### Exercise aim
Output only the lines below from the one holding "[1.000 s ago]" down to the one holding "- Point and", both end lines included and every picture dropped.

### Collected data
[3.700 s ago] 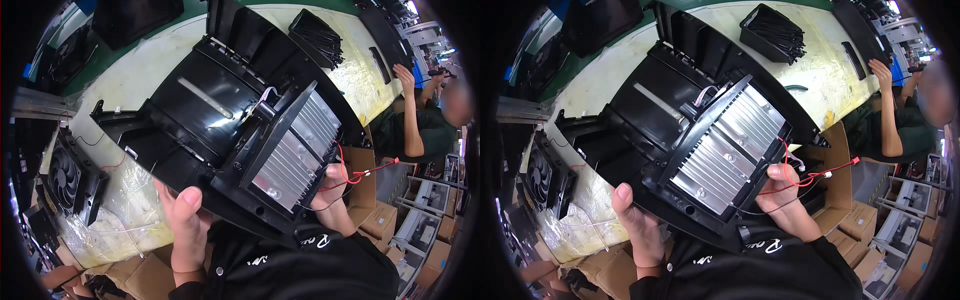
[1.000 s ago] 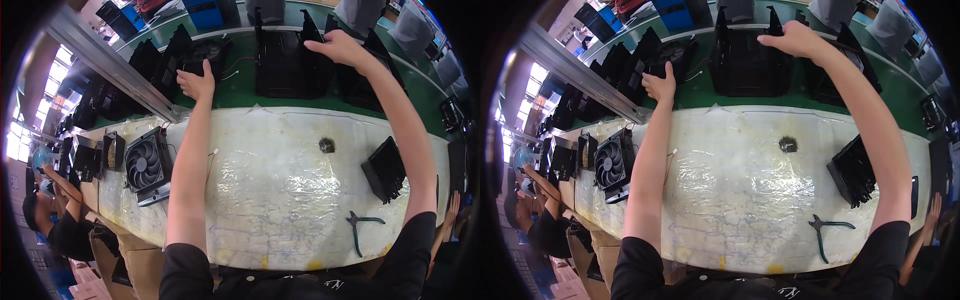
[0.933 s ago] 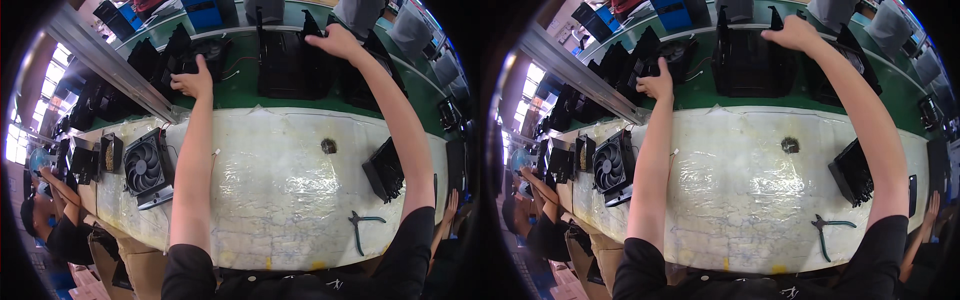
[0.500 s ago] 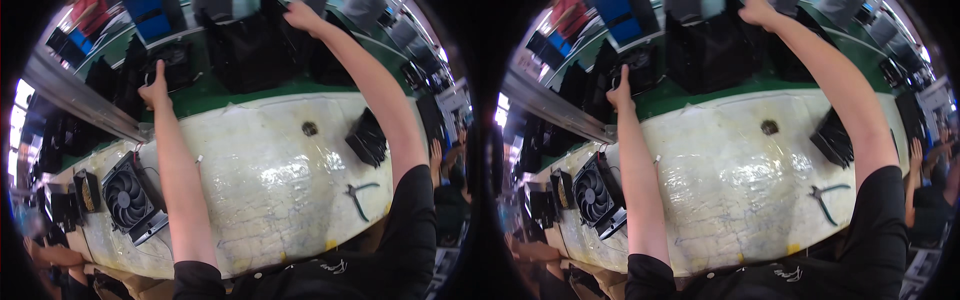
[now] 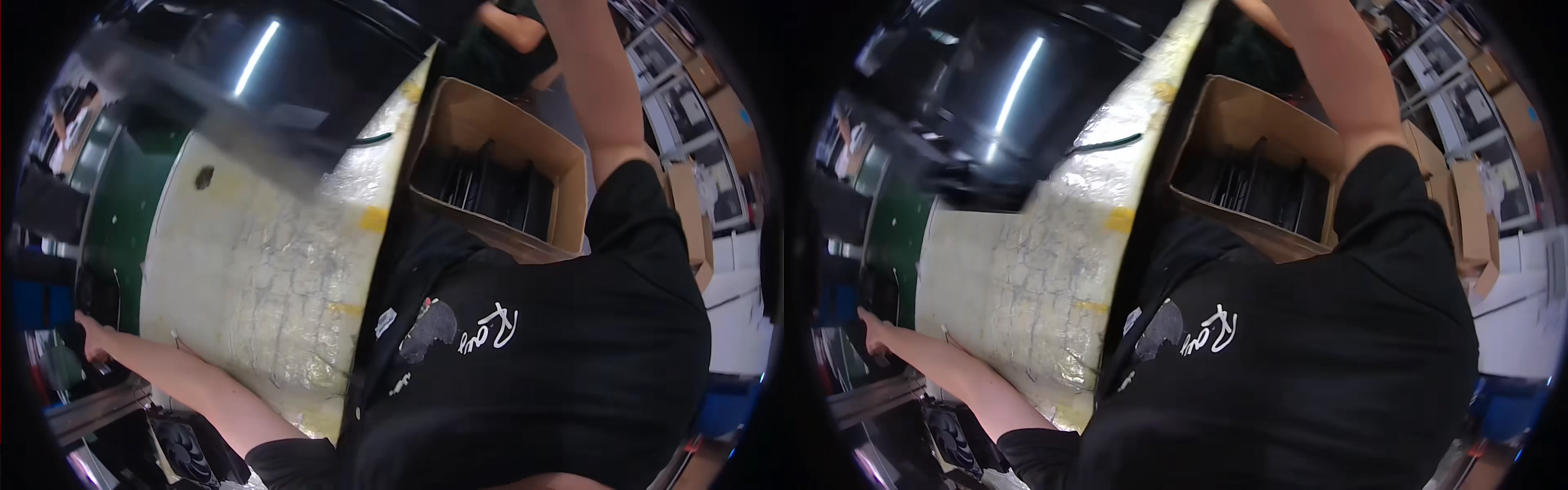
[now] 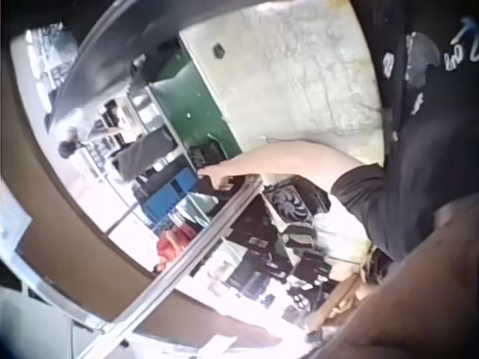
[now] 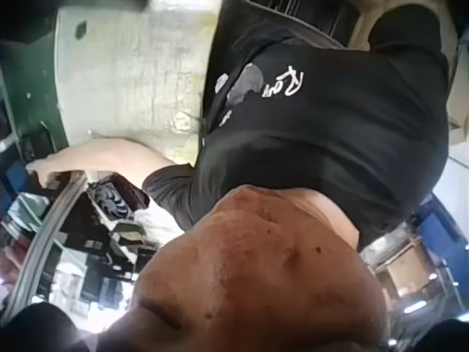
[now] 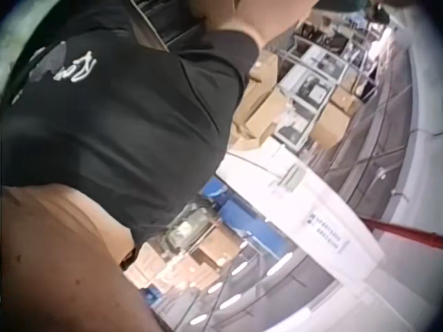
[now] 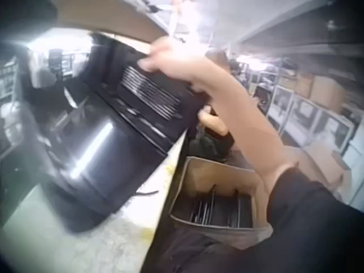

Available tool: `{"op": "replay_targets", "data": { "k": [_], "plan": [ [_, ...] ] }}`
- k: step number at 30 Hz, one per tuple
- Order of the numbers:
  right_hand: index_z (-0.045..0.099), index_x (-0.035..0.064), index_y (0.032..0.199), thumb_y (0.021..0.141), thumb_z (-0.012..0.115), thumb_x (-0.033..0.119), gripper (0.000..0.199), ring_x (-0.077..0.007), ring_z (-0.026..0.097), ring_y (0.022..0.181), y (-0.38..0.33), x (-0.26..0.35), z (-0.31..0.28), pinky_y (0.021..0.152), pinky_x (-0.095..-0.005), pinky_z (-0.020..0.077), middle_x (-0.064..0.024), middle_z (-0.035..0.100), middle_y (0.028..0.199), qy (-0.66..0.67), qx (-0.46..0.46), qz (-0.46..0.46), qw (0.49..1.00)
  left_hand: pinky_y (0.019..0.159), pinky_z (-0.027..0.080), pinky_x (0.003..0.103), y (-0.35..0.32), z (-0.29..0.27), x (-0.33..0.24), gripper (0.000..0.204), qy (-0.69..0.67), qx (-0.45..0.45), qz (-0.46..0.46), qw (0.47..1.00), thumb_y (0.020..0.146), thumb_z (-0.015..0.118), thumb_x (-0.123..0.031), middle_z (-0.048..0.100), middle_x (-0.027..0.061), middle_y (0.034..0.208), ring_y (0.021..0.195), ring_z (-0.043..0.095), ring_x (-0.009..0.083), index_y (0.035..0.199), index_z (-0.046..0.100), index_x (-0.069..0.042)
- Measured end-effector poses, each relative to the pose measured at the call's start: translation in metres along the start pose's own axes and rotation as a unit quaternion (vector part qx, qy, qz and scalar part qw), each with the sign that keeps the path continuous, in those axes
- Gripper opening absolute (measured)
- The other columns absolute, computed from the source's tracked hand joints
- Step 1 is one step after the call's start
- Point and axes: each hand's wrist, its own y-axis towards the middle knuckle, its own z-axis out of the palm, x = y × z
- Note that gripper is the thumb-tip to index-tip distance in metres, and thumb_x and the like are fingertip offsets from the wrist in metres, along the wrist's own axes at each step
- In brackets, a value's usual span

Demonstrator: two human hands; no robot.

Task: Assembling cooling fans and heatsink modules on a production line.

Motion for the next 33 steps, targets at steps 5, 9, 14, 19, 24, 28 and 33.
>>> {"op": "replay_targets", "data": {
  "k": [5, 9, 14, 19, 24, 28, 33],
  "plan": [
    [0.065, -0.0073, 0.092, 0.089, 0.057, 0.012, 0.02, -0.0106, 0.055, 0.072, -0.133, -0.066, -0.089, 0.068, -0.0255, 0.0444, -0.0022, 0.062, 0.075, 0.185, 0.041, 0.067, 0.98, 0.086, 0.053, 0.036, -0.069, -0.107, -0.111, 0.055, -0.438, 0.257, 0.103, 0.855, 0.074, 0.081, -0.027, 0.064, 0.0176, 0.111, 0.096, 0.064, 0.0271, 0.112, 0.062, 0.008],
    [0.059, -0.0045, 0.121, 0.097, 0.057, 0.018, 0.033, -0.0055, 0.06, 0.09, -0.234, -0.109, -0.067, 0.081, -0.0195, 0.0466, -0.0023, 0.067, 0.104, 0.27, -0.052, 0.133, 0.952, 0.106, 0.039, 0.051, -0.343, -0.271, -0.172, 0.064, -0.508, 0.659, 0.067, 0.551, 0.1, 0.043, -0.042, 0.042, 0.0317, 0.135, 0.128, 0.043, 0.0408, 0.143, 0.024, 0.0],
    [0.058, -0.0094, 0.121, 0.095, 0.059, 0.011, 0.033, -0.0042, 0.058, 0.086, -0.272, -0.094, -0.04, 0.076, -0.0188, 0.0466, -0.0037, 0.067, 0.099, 0.312, -0.141, 0.165, 0.925, 0.105, 0.035, 0.039, -0.487, -0.359, -0.092, 0.12, -0.395, 0.768, 0.199, 0.462, 0.075, 0.078, -0.048, 0.031, 0.0259, 0.145, 0.128, 0.042, 0.029, 0.151, -0.004, -0.003],
    [0.055, -0.0099, 0.124, 0.1, 0.049, 0.015, 0.035, -0.0048, 0.056, 0.093, -0.294, -0.105, -0.041, 0.083, -0.0209, 0.045, -0.004, 0.066, 0.102, 0.323, -0.075, 0.138, 0.933, 0.104, 0.036, 0.037, -0.529, -0.357, -0.073, 0.112, -0.436, 0.751, 0.136, 0.477, 0.069, 0.076, -0.032, 0.04, 0.0189, 0.137, 0.124, 0.045, 0.0276, 0.151, 0.006, -0.003],
    [0.053, -0.006, 0.128, 0.1, 0.033, 0.05, 0.065, -0.0212, 0.061, 0.104, -0.277, -0.192, -0.043, 0.096, -0.0334, 0.0441, -0.0143, 0.066, 0.11, 0.706, -0.027, 0.231, 0.669, 0.091, 0.048, 0.037, -0.55, -0.369, -0.082, 0.081, -0.316, 0.857, -0.066, 0.401, 0.066, 0.071, -0.035, 0.057, 0.0142, 0.116, 0.107, 0.058, 0.0244, 0.135, 0.043, -0.002],
    [0.054, -0.0051, 0.124, 0.097, 0.039, 0.052, 0.065, -0.0238, 0.067, 0.097, -0.26, -0.174, -0.015, 0.088, -0.0359, 0.0527, -0.0154, 0.068, 0.107, 0.757, -0.076, 0.314, 0.568, 0.076, 0.052, 0.036, -0.586, -0.372, -0.094, 0.062, -0.199, 0.895, -0.184, 0.354, 0.069, 0.064, -0.041, 0.064, 0.0107, 0.096, 0.088, 0.062, 0.0243, 0.117, 0.058, -0.004],
    [0.056, -0.0036, 0.123, 0.095, 0.046, 0.046, 0.058, -0.0239, 0.067, 0.098, -0.309, -0.154, -0.015, 0.088, -0.0369, 0.0535, -0.0149, 0.068, 0.108, 0.748, -0.077, 0.346, 0.56, 0.072, 0.052, 0.034, -0.622, -0.331, -0.066, 0.057, -0.145, 0.919, -0.291, 0.222, 0.07, 0.064, -0.045, 0.065, 0.0079, 0.097, 0.084, 0.061, 0.023, 0.112, 0.06, -0.006]
  ]
}}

### Exercise result
[1.000 s ago] 
[0.933 s ago] 
[0.500 s ago] 
[now] 
[now] 
[now] 
[now] 
[now] 

Available tool: `{"op": "replay_targets", "data": { "k": [_], "plan": [ [_, ...] ] }}`
- k: step number at 30 Hz, one per tuple
- Order of the numbers:
  right_hand: index_z (-0.045..0.099), index_x (-0.035..0.064), index_y (0.032..0.199), thumb_y (0.021..0.141), thumb_z (-0.012..0.115), thumb_x (-0.033..0.119), gripper (0.000..0.199), ring_x (-0.077..0.007), ring_z (-0.026..0.097), ring_y (0.022..0.181), y (-0.38..0.33), x (-0.26..0.35), z (-0.31..0.28), pinky_y (0.021..0.152), pinky_x (-0.095..-0.005), pinky_z (-0.020..0.077), middle_x (-0.064..0.024), middle_z (-0.035..0.100), middle_y (0.028..0.199), qy (-0.66..0.67), qx (-0.46..0.46), qz (-0.46..0.46), qw (0.49..1.00)
  left_hand: pinky_y (0.019..0.159), pinky_z (-0.027..0.080), pinky_x (0.003..0.103), y (-0.35..0.32), z (-0.29..0.27), x (-0.33..0.24), gripper (0.000..0.204), qy (-0.69..0.67), qx (-0.45..0.45), qz (-0.46..0.46), qw (0.47..1.00), thumb_y (0.020..0.146), thumb_z (-0.015..0.118), thumb_x (-0.123..0.031), middle_z (-0.048..0.100), middle_x (-0.027..0.061), middle_y (0.034..0.208), ring_y (0.021..0.195), ring_z (-0.043..0.095), ring_x (-0.009..0.083), index_y (0.035..0.199), index_z (-0.046..0.100), index_x (-0.069..0.042)
- Measured end-effector poses, each relative to the pose measured at the call's start: translation in metres along the start pose's own axes and rotation as a unit quaternion (vector part qx, qy, qz and scalar part qw), each with the sign that keeps the path continuous, in those axes
- Gripper opening absolute (measured)
- The other columns absolute, computed from the source's tracked hand joints
- Step 1 is one step after the call's start
- Point and axes: each hand's wrist, its own y-axis towards the middle knuckle, its own z-axis out of the palm, x = y × z

For this exercise, the work is now complete.